JJ directed us down some side streets and then we stopped along side the road by a long open sided building with a tin roof.  Large piles of sugarcane surrounded the building.  Machinery under the roof was making  a loud noise.  About a dozen men and boys were at work processing sugar cane.  The end product was pure alcohol.  The pictures I was able to get with Emmanuel’s and JJ’s help are incredible.  Most of the younger workers didn’t want their pictures taken.  Some would just turn their bodies and continue with their work.  Others would laugh and pull their shirts over their heads.  One older gentleman paid strict attention to his job of feeding the cane into the processing machine.  He appeared oblivious to the dozens of photos I took of him.  He was wearing a straw hat and has a face filled with character.  If his face appears in the book we are making, I will make another trip to Leogane and personally present him with a copy of the book.  The machinery was very basic with lots of fast moving belts and wheels.  It looked like a fairly dangerous place to work.  I am sure that OSHA would have a field day meeting out fines there.  The far end of the building contained the furnace for distilling the alcohol. The whole scene was totally captivating for me. 
200 proof alcohol after the cane had been used to make molasses
One of JJ’s cousins came over and I was able to meet her.  I got a great picture of them hugging with huge smiles. I can hardly believe my good fortune.  There were large fields of sugar cane in the background and lots of banana plants as well.  Shortly after getting back in the car for the urgent return to the hospital, my phone rang.  MSF Holland had a patient with  fresh injury of his leg and arm and wanted to transfer him to HAH.  I told them to go ahead.  They thought he had a fractured femur.  Ken Graf loves femur fractures.

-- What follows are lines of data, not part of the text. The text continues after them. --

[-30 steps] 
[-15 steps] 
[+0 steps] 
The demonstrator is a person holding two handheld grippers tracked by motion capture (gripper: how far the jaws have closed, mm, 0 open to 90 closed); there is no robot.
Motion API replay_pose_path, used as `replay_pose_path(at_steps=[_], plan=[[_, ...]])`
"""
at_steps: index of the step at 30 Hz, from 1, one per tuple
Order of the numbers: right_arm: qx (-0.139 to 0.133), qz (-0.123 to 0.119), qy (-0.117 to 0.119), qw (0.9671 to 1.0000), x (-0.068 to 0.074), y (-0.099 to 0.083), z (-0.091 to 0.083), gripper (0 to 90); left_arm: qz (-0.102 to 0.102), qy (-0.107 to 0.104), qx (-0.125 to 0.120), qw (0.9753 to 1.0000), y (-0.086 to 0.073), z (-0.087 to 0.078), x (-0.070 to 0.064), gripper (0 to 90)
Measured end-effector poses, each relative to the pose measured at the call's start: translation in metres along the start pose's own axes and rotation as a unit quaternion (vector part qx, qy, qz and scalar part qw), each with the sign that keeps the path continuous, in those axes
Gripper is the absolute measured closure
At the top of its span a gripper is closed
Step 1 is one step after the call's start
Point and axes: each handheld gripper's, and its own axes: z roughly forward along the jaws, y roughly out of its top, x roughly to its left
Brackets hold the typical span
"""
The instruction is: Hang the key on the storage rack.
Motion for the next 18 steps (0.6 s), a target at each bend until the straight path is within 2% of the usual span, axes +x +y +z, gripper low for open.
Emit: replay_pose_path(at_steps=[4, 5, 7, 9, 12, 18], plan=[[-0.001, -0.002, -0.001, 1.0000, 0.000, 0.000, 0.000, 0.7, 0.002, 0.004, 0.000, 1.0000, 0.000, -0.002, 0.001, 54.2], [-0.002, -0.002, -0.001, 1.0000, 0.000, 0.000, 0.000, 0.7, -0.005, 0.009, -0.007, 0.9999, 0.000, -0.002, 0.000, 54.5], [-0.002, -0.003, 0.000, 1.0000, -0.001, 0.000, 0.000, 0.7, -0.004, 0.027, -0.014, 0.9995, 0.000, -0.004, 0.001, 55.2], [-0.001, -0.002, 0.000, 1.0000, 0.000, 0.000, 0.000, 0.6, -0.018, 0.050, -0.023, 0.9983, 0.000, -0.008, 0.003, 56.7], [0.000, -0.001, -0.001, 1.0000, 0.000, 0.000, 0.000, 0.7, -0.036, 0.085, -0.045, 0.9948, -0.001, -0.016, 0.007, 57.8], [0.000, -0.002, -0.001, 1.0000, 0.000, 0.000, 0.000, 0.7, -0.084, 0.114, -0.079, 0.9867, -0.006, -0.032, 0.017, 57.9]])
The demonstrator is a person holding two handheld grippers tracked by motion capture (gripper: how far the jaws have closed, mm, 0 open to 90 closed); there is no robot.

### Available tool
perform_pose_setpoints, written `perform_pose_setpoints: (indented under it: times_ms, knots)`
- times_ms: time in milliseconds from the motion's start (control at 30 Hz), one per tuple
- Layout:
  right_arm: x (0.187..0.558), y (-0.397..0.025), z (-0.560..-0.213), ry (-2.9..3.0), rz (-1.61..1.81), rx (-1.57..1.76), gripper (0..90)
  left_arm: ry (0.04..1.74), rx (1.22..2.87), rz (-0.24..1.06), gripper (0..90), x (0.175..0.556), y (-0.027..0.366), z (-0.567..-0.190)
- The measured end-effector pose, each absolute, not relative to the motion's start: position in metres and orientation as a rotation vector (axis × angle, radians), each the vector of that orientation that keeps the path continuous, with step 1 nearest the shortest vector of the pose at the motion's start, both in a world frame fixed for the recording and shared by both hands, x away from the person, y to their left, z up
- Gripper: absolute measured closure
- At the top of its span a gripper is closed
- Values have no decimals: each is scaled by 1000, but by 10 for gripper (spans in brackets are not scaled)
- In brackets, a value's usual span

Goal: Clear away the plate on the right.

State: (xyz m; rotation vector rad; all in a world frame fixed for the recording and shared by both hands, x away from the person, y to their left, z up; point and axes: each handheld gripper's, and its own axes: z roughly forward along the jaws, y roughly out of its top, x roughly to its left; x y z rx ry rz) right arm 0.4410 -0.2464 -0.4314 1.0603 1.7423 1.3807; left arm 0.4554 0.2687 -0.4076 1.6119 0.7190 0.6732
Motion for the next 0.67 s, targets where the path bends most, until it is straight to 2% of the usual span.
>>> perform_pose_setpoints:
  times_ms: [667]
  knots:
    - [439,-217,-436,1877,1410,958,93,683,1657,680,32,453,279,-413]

On our way back to the hospital, we passed close by the sea.  We stopped and once again I was able to get some great photos of Haitians enjoying life.  There were large black cooking pots filled with small conchs over open fires.  There were piles of thousands of small orange conch shells piled on the shore.  Vendors came to offer small plastic cups filled with cooked “lambi.”  I treated Emmanuel, JJ and our driver to the delicacy.  Each cupful comes with a generous splashing of hot sauce.  The three seemed to thoroughly enjoy their mouthwatering treats.  For the price of $3 a cup, I was able to obtain priceless photos of the three Haitians laughing and smiling and savoring a favorite local treat.  Both JJ and Emmanuel purchased a plate of “bananfrit.”  This is a combo of mashed bananas made into 2” disks and fried along with “piclise”, a spicy mixture of shredded cabbage, carrots, onions, cooked potatoes and beets.  The bananfrit is then topped with some type of protein usually of animal origin.  It could be chicken, beef, pork or fish.  This appetizing local preparation again provided the material for some good photos.  Being basically vegan, I wonder how it would go down with tofu.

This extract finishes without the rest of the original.